Senate Minority Leader Mitch McConnell offered his thoughts and prayers for the victims of the latest shooting in a speech Wednesday, but did not mention any efforts to curb gun violence.

“The entire nation’s hearts are broken for the victims for their families,” he said. “Words simply fail.”

But words seem to be the only response for now.

Asked about the prospects for any gun-related measures, McConnell’s top deputy, Sen. John Thune, R-S.D., told CNN on Wednesday, “That’s a conversation for another day.”

Sen. Mitch McConnell, at his desk in the Senate, looks discomfited.
Senate Minority Leader Mitch McConnell, R-Ky., speaks on the Senate floor on Wednesday. (Senate Television via AP)

And even as a handful of Republicans announced they would not be attending Friday’s NRA conference in Houston, halfway across the state from the site of the elementary school massacre in Uvalde, top names like former President Donald Trump announced they would still attend. (A spokeswoman for one of the planned attendees, Sen. John Cornyn, R-Texas, said he had dropped out before the shooting.)

“America needs real solutions and real leadership in this moment, not politicians and partisanship. That’s why I will keep my longtime commitment to speak in Texas and at the NRA convention,” Trump posted in a message on his social media site, Truth Social.

Guns are banned from the hall where Trump will be speaking during the NRA convention, and the former president will also be protected by a heavy coterie of Secret Service agents.

After the shooting on Tuesday, Sen. Ted Cruz, R-Texas, who’s also slated to attend the NRA convention, told reporters that gun control legislation “doesn’t work.”

“It’s not effective,” Cruz said. “It doesn’t prevent crime.”

Senate Majority Leader Chuck Schumer, D-N.Y., who could lose control of the Senate in November, said Wednesday, “We are going to vote on gun legislation.”

Senate Majority Leader Chuck Schumer points his finger as he delivers an argument.
Senate Majority Leader Chuck Schumer speaks on the Senate floor on Wednesday. (Senate Television via AP)

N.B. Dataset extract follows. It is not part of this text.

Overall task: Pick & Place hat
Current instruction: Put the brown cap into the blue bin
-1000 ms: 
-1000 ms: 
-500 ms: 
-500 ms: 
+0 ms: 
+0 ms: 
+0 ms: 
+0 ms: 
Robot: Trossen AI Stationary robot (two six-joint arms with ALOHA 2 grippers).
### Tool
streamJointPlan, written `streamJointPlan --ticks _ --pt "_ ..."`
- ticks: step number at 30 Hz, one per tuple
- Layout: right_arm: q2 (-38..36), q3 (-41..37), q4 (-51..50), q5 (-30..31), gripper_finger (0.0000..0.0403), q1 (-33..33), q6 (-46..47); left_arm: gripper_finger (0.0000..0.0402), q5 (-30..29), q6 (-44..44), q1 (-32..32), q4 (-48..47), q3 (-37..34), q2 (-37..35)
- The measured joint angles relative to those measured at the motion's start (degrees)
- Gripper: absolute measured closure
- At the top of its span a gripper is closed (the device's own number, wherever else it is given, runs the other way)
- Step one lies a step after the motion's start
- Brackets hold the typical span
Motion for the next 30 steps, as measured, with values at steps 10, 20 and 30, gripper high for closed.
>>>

In order to advance any gun control measure, Democrats and a small number of moderate Republicans would have to muster 60 votes in the Senate to clear a likely filibuster of any gun measure — or they would have to eliminate the filibuster.

Both options seem highly unlikely in a Senate split 50-50 between Democrats and Republicans. But after the latest tragedy, in which the suspect targeted elementary school children, Democrats sense a growing urgency to take action.

Sen. Kyrsten Sinema, D-Ariz., who has been notoriously press-averse after building a brand for herself by holding up top Democratic priorities including voting rights legislation, engaged reporters at the U.S. Capitol on Wednesday to say she was looking for a compromise measure with moderate Republican senators.

And the onetime Democratic presidential contender Beto O’Rourke, who is running for Texas governor, confronted Texas Gov. Greg Abbott Wednesday afternoon at a press conference about the shooting.

“It’s on you,” O’Rourke said, pointing at Abbott, before being pushed away by law enforcement.